Response: According to the studies of the involvement of miR-181 members in tumor angiogenesis, the role of each individual miR-181 family member in EC angiogenesis and expression level depends on the type of tumor or cell type. The functions of extracellular vesicles (EVs)-encapsulated miR-181 also depend on the type of parental cells.
Reviewer 3 Report
This review summarizes the current state of knowledge of the role of miR-181 family members in endothelial cell dysfunction, emphasizing on their pathophysiological roles in angiogenesis. The actions of miR-181 members are summarized concerning their targets and associated major angiogenic signaling pathways in a cancer-specific context. Elucidating the underlying functional mechanisms of miR-181 family members that are dysregulated in endothelial cells or cancer cells is important for developing miRNA-based therapies for angiogenesis-related diseases such as retinopathies, and cancer. Finally, potential clinical applications of miR-181 family members in anti-angiogenic tumor therapy are discussed.
Elucidating the underlying mechanisms of miR-181 family members that are dysregulated in endothelial cells or cancer cells is important for developing miRNA-based therapies for angiogenic diseases. This manuscript is a timely review on the important topic, which could expedite the appreciation of the therapeutic potential of miR-181s for patients with angiogenesis-related diseases.

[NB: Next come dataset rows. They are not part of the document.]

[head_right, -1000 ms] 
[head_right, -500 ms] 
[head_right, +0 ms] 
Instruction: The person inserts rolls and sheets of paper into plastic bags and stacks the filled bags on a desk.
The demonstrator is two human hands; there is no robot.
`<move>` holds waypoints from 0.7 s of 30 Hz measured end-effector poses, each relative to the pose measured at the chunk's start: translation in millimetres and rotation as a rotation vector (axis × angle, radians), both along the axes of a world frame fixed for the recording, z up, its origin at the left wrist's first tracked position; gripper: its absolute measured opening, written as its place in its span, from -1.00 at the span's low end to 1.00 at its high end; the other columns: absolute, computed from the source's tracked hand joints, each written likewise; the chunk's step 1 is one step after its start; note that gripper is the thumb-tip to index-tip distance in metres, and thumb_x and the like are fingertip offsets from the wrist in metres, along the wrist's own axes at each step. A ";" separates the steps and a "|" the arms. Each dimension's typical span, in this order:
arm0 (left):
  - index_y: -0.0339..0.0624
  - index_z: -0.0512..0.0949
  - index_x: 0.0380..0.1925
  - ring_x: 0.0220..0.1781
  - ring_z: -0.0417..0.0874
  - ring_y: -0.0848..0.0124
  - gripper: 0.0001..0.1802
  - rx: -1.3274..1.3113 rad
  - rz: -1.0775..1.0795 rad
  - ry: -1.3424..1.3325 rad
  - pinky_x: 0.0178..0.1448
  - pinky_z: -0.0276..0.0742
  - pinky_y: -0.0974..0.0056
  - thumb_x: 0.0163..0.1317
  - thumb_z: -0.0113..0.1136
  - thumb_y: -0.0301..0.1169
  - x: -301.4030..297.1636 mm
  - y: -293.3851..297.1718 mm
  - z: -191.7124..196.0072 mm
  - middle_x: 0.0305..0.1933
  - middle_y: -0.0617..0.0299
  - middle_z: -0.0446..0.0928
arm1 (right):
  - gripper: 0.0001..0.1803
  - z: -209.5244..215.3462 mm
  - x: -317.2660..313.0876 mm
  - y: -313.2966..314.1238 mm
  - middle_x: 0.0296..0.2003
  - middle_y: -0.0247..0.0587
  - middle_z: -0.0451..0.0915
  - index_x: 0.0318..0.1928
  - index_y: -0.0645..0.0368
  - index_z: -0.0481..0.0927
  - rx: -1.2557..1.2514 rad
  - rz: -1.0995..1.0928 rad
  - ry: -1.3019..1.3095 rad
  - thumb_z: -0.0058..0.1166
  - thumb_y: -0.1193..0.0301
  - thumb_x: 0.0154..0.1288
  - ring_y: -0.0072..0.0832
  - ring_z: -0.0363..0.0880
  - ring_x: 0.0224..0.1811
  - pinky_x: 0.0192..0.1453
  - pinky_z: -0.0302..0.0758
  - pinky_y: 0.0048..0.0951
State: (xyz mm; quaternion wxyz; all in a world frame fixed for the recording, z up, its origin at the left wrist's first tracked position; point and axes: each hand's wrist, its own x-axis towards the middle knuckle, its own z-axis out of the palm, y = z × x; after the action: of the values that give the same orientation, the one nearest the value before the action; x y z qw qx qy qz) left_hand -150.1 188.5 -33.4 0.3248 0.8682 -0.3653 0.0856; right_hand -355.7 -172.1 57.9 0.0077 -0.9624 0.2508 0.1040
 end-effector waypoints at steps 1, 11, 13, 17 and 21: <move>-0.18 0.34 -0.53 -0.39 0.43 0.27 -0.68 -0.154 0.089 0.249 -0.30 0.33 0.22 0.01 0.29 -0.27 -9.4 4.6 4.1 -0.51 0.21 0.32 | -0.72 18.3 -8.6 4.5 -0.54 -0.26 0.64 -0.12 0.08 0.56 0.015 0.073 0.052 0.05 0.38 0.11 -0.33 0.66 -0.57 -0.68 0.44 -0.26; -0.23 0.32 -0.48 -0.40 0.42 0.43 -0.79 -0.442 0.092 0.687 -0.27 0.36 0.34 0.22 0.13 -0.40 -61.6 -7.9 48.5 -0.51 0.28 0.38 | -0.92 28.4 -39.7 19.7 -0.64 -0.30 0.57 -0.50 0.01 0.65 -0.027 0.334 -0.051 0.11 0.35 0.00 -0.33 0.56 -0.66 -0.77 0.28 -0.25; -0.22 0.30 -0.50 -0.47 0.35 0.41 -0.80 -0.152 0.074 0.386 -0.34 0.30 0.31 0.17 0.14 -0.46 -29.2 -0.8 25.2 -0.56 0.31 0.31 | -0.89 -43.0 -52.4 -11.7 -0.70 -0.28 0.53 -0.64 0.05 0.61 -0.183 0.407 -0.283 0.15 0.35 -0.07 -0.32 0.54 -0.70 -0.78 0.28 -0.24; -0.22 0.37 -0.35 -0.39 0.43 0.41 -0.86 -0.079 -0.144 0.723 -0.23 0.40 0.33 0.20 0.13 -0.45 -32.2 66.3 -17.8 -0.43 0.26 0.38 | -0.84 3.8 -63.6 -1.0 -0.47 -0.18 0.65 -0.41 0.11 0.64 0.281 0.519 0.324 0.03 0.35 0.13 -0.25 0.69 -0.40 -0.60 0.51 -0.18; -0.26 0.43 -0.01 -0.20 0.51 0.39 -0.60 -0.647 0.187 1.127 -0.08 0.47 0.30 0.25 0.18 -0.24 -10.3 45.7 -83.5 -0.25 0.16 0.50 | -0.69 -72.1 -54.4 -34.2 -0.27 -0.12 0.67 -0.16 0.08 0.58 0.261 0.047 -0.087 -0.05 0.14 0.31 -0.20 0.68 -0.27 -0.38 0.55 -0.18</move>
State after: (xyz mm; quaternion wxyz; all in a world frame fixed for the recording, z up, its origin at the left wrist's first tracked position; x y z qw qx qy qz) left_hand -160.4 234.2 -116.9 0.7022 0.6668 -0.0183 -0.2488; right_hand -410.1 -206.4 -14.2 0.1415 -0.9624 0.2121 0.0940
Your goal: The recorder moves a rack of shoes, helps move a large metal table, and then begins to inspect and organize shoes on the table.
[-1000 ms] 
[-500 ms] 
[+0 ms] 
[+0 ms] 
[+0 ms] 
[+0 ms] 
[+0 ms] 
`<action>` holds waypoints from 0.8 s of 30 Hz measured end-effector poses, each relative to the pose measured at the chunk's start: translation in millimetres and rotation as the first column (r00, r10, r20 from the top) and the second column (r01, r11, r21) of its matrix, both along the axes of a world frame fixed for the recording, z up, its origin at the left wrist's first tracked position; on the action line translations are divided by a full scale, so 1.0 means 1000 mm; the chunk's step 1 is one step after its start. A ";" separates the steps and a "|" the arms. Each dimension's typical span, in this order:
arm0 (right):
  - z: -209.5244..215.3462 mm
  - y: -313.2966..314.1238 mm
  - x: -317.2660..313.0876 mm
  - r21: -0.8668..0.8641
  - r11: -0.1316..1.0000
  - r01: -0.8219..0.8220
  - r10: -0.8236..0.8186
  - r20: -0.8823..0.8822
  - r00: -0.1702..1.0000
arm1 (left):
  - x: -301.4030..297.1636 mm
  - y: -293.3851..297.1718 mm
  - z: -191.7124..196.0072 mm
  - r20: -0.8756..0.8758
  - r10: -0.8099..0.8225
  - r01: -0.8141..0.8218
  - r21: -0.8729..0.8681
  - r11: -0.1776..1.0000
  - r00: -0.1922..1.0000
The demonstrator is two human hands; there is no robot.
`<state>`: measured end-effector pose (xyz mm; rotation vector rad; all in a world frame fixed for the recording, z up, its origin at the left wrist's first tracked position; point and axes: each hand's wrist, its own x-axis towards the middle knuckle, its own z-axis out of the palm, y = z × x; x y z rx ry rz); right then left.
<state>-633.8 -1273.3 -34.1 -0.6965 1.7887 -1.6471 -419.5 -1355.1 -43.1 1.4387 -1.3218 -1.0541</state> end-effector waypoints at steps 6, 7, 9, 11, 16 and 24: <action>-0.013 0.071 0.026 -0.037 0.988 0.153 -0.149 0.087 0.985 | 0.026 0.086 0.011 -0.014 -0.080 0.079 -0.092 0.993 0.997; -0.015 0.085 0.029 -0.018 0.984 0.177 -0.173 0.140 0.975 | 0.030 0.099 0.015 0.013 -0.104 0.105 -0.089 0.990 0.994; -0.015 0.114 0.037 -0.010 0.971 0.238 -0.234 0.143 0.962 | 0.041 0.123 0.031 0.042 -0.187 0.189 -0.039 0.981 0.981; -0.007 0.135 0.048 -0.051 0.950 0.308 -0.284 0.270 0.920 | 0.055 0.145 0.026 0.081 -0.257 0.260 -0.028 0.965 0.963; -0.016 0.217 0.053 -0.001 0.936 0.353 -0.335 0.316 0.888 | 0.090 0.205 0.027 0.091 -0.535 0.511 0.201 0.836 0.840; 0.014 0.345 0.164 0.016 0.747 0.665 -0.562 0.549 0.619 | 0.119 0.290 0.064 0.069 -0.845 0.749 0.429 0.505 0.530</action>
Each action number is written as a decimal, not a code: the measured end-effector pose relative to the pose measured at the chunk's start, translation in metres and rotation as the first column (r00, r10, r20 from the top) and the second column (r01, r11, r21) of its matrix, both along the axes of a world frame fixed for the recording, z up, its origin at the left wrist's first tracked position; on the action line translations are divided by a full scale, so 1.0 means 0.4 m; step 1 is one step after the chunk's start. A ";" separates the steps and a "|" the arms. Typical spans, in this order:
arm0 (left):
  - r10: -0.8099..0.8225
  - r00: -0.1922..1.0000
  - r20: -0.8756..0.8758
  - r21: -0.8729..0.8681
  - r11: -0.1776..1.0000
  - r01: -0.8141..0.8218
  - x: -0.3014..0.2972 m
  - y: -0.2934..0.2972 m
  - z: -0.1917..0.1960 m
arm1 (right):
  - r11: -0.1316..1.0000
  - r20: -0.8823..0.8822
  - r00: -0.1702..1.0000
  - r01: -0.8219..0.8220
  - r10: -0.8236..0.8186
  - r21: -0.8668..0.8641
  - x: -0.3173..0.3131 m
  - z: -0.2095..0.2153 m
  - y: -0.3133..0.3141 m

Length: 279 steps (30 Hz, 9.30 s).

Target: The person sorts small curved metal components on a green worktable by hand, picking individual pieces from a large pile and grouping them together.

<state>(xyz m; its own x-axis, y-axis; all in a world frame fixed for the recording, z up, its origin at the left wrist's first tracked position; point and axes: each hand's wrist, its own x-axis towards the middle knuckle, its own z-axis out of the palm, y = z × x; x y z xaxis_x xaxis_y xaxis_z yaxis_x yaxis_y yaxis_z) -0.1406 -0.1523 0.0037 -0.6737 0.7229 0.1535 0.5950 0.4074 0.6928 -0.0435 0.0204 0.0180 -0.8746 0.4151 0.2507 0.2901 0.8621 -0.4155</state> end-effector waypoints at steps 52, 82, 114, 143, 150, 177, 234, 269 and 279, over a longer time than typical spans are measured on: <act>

Page 9, Lines 368-370: It is verbose to distinguish between virus-like nanoparticles and non-viral nanoparticles. They both can be referred to as nanoparticles.
Author Response
Review#3
Comments and Suggestions for Authors
Elucidating the underlying mechanisms of miR-181 family members that are dysregulated in endothelial cells or cancer cells is important for developing miRNA-based therapies for angiogenic diseases. This manuscript is a timely review on the important topic, which could expedite the appreciation of the therapeutic potential of miR-181s for patients with angiogenesis-related diseases.
Page 9, Lines 368-370: It is verbose to distinguish between virus-like nanoparticles and non-viral nanoparticles. They both can be referred to as nanoparticles.
Response: We appreciate the positive feedback from the reviewer. As suggested by the reviewer, we shorten this sentence.
Round 2
Reviewer 2 Report
The revised manuscript is much improved; the authors are highly responsive to the suggestions.